STA429/1007 Assignment 6

Quiz on Thursday Nov. 8th at 10:10 a.m.


You will find Chapter 4 and Handouts 3 and 4 to be useful for this assignment.

  1. Using the TV data from last assignment, fit a regression model in which the answer to Question 4 (price willing to pay for cable TV) is the dependent variable, and the independent variables are location (represented by indicator dummy variables with City the reference category), value of home, number of TV sets in household, and Total TV hours watched last week.
    1. Make sure you know what the default output means. For example: "Controlling for Value of home, Number of TV sets in household, and Total TV hours watched last week, is there a difference between the Rural and City locations in average price willing to pay for cable TV?" My test statistic was t = 2.45. For which location is predicted Y greater, and how can you tell from the regression coefficient (that is, from b)?
    2. Perform a custom F-test for comparing the 3 locations controlling for the quantitative variables. What is the value of the test statistic (a single number)? What is the p-value? Is it significant at the 0.05 level?
    3. Perform a custom F-test for comparing the Rural to Small Town controlling for the quantitative variables (there's no t-test for this one). What is the value of the test statistic (a single number)? What is the p-value?

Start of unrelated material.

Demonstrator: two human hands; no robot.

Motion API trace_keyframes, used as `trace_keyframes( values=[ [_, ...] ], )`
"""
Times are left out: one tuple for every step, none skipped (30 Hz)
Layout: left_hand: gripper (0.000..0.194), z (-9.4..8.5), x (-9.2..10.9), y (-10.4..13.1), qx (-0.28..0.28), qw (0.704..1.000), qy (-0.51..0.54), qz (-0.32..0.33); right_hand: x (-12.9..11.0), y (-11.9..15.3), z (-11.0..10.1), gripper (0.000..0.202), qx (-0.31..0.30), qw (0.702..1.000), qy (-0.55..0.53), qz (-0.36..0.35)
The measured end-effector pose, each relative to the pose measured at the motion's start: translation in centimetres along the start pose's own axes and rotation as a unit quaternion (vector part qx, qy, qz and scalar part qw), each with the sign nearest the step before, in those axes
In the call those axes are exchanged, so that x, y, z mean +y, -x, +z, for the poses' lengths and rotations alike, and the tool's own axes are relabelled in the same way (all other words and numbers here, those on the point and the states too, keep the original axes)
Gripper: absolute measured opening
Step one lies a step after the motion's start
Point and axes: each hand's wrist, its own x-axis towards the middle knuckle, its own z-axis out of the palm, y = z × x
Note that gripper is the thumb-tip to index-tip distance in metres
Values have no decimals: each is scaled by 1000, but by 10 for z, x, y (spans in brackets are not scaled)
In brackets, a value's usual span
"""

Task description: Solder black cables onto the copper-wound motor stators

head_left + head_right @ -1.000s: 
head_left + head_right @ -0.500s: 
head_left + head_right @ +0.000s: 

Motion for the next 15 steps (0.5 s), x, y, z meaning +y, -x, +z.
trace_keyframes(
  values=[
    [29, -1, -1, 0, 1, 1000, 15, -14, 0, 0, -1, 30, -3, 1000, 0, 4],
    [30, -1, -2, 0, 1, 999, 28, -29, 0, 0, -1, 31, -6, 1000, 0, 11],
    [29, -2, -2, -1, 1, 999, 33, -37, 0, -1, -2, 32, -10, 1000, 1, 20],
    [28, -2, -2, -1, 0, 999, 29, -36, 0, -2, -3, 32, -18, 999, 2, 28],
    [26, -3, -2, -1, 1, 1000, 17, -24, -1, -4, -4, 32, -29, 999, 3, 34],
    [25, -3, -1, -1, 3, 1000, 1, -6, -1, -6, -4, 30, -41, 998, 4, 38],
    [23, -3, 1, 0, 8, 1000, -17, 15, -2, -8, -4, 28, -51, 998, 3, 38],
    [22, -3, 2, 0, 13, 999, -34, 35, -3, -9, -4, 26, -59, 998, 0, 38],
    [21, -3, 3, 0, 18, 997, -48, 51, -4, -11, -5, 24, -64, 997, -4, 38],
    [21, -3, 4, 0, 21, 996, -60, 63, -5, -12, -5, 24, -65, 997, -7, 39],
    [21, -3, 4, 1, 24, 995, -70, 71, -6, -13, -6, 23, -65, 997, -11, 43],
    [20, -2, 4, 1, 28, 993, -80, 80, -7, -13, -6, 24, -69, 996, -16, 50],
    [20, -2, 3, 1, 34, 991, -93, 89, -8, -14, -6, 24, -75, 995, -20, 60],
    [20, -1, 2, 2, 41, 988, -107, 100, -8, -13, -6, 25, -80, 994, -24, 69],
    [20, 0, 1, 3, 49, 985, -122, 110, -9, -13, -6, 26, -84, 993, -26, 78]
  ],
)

Is it significant at the 0.05 level?
  2. Now fit the model again, but this time include interaction terms that allow the slope for each quantitative independent variable to depend upon location (controlling for other variables). My answer has six product terms.
    1. Please make a table (3 rows) showing E(Y|X) for each location, so you can see what the regression coefficients mean.
    2. Perform a custom F-test for all the interaction terms at once. The null hypothesis is that for each quantitative independent variable, the three slopes are equal. What is the value of the test statistic (a single number)? What is the p-value? Is it significant at the 0.05 level?
    3. Perform a custom F-test for equality of slopes just for Value of home. Are the three slopes equal? What is the value of the test statistic (a single number)? What is the p-value? Is it significant at the 0.05 level?
    4. Perform a custom F-test for equality of slopes just for Total number of TV hours watched. Are the three slopes equal? What is the value of the test statistic (a single number)? What is the p-value? Is it significant at the 0.05 level?
    5. Perform a custom F-test for equality of slopes just for Number of TV sets. Are the three slopes equal? What is the value of the test statistic (a single number)? What is the p-value? Is it significant at the 0.05 level?
    6. Using proc iml, calculate the estimated slope of the line relating Total number of TV sets to Price willing to pay for cable TV
      1. For Location = Rural
      2. For Location = Small Town (I get -0.24934)
      3. For Location = City
      Note that you can check your answer by running a regression with just the quantitative independent variables, using by location; to do it separately for each location.
    7. Looking at the answer to the last question, you just have to do the following tests. In each case, be able to give the numerical value of the test statistic, the p-value, whether it's significant, and if so what it means. You can't possibly do these without looking at your table. Remember, in the test statement you are really specifying null hypotheses, with the name of the variable standing for the corresponding regression coefficient.
      1. Controlling for value of home and Total number of TV hours watched, is there a significant relationship between Number of TV sets and Price willing to pay just in the Rural location? (I'm asking if one of the slopes is different from zero. My p-value is 0.7504)
      2. Controlling for value of home and Total number of TV hours watched, is there a significant relationship between Number of TV sets and Price willing to pay just in the Small Town location? (I'm asking if another of the slopes is different from zero. My p-value is .5481)
      3. Why don't you need a custom test of slope for the City location? The value of my test statistic is 7.25.
      4. Controlling for value of home and Total number of TV hours watched, are the slopes relating Number of TV sets to average Price willing to pay different for Rural and Small Town locations? My p-value is 0.5147.

Please bring your log file and your list file to the quiz.